Despite a more stable economy, many Americans are still finding it hard to make ends meet and find that they are having to tap one of their most important and final saving vehicles – their company sponsored 401k or 403b (tax advantaged) retirement plans. There are 3 ways that cash can be taken out from a 401K account: A regular 401k loan, hardship or non-financial hardship withdrawal. Each is explained below with the applicable provisions.
The primary benefits of 401k loans is that the proceeds are not subject to taxes or the ten-percent penalty fee except in the event of default and no credit check is required to qualify. It is up to your employer and plan administrator (like Vanguard, Fidelity for larger corporate plans) to determine the minimum (normally $1,000) and maximum (up to 50% of balance) loan amounts. The government does not set guidelines or restrictions on the uses for 401k loans. The 401k loan must be paid back over the subsequent five years with the exception of home purchases, which are eligible for a longer time horizon. If you are married, your spouse will need to consent to the loan as well.
401k Loan Interest Expense – Even though you’re borrowing from yourself, you still have to pay interest on the loan amount. Most plans set the standard interest rate at prime plus an additional one or two percent. The benefit to your retirement account is that you will eventually get this money back in the form of qualified disbursements at or near retirement, and the interest you pay back into your 401k plan is tax-deductible.
The biggest disadvantage of taking out a 401k loan is that it will disrupt the dollar cost averaging process. This has the potential to significantly lower long-term results. Another consideration is employment stability; if an employee quits or is terminated, the 401k loan must be repaid in full, normally within sixty days. Should the plan participant fail to meet the deadline, a default would be declared and penalty-fees and taxes assessed.
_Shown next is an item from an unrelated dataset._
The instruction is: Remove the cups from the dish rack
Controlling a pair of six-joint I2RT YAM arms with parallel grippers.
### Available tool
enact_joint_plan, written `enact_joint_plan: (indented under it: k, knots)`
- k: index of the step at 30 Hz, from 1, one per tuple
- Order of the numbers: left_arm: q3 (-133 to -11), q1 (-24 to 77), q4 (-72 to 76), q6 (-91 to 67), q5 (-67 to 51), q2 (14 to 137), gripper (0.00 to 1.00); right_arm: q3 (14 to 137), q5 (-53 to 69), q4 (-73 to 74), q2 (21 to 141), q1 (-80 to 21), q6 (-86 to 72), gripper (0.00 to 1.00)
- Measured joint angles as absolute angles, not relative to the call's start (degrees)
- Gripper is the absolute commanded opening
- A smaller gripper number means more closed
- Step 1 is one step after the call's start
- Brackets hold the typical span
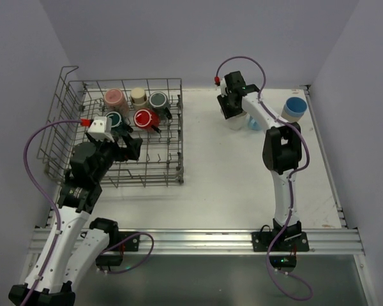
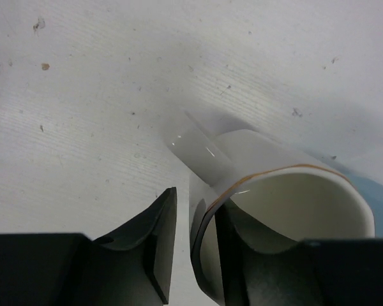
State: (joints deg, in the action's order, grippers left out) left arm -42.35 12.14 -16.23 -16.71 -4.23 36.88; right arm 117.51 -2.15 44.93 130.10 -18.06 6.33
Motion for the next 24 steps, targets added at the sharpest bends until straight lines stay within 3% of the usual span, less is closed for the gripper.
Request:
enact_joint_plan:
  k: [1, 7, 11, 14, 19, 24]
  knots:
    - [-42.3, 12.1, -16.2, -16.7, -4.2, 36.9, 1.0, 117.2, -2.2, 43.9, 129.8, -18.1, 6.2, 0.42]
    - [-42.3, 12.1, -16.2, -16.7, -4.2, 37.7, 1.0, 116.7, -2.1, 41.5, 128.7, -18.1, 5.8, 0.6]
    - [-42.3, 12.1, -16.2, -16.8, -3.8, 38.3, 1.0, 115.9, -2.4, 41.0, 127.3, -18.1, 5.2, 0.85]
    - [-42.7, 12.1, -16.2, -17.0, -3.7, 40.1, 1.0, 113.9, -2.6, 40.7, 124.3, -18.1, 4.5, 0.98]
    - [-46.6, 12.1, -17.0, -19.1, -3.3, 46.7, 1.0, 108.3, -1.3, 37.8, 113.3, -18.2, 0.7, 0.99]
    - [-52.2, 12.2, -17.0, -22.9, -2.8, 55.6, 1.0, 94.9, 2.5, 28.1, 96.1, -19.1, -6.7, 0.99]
If you cannot take out a 401k loan, you may still be able to get a hardship withdrawal from your plan. Many 401k plans allow employees to make a hardship withdrawal because of immediate and heavy financial needs, but the IRS has strict guidelines as to what the funds can be used for. To qualify for a hardship withdrawal, you must demonstrate (with supporting evidence) to your plan’s administrator that the withdrawal is necessary due to an immediate and severe financial need which cannot be funded elsewhere. You must also confirm that the loan does not exceed the amount of the need (i.e. cannot borrow extra) and you have already obtained all distributable or non-taxable loans available under your 401k plan. If these conditions are met, the funds can be withdrawn and used for one of the following purposes:
- Costs directly related to the purchase of a principal residence for the employee (excluding mortgage payments). Certain expenses relating to the repair of damage to the employee’s principal residence can also be justification for the withdrawal. Also, the new home buyer credit can still be claimed after the house is purchased.
- Expenses for medical care previously incurred by the employee, the employee’s spouse, or any dependents of the employee or necessary for these persons to obtain medical care.
- Payment of tuition, related educational fees, and room and board expenses, for the next 12 months of post-secondary education for the employee, or the employee’s spouse, children or dependents.
- Payment necessary to prevent the eviction of the employee from the employee’s principal residence or foreclosure on the mortgage on that residence.
- Burial or funeral expenses
All 401k hardship withdrawals are subject to taxes and the ten-percent penalty. This means that a $10,000 withdrawal can result in not only significantly less cash in your pocket (possibly as little as $6,500 or $7,500 if you are in a high income tax bracket), but causes you to forgo forever the tax-deferred growth that could have been generated by those assets. 401k hardship withdrawal proceeds cannot be returned to the account once the disbursement has been made, and in most cases you’re not permitted to contribute to your plan for six months after the withdrawal. The IRS also requires that the amount withdrawn be reported as gross income.
Non-Financial Hardship 401k Withdrawal
Although the investor must still pay taxes on non-financial hardship withdrawals, the ten-percent penalty fee is waived. There are five ways to qualify:
1. You become totally and permanently disabled
2. Your medical debts exceed 7.5 percent of your adjusted gross income
3. A court of law has ordered you to give the funds to your divorced spouse, a child, or a dependent
4. You are permanently laid off, terminated, quit, or retire early in the same year you turn 55 or later
5. You are permanently laid off, terminated, quit, or retired and have established a payment schedule of regular withdrawals in equal amounts of the rest of your expected natural life. Once the first withdrawal has been made, the investor is required to continue taking them for five years or until he/she reaches the age of 59 1/2, whichever is longer.
If you do need money from your 401K account, then a loan is preferable to a 401k hardship withdrawal because you start paying it straight back and incurs no penalties. As soon as your financial situation is more stable you should start contributing back into your 401K plan, which is the most tax efficient investment over the long term. Remember, your 401k is meant to provide retirement income,and should be a last-resort source of cash for expenses before then.
You can also withdraw funds early from an IRA and in many cases is more cost effective. For example, an IRA has a lifetime withdrawal exemption of $10,000 for a house with no strings attached.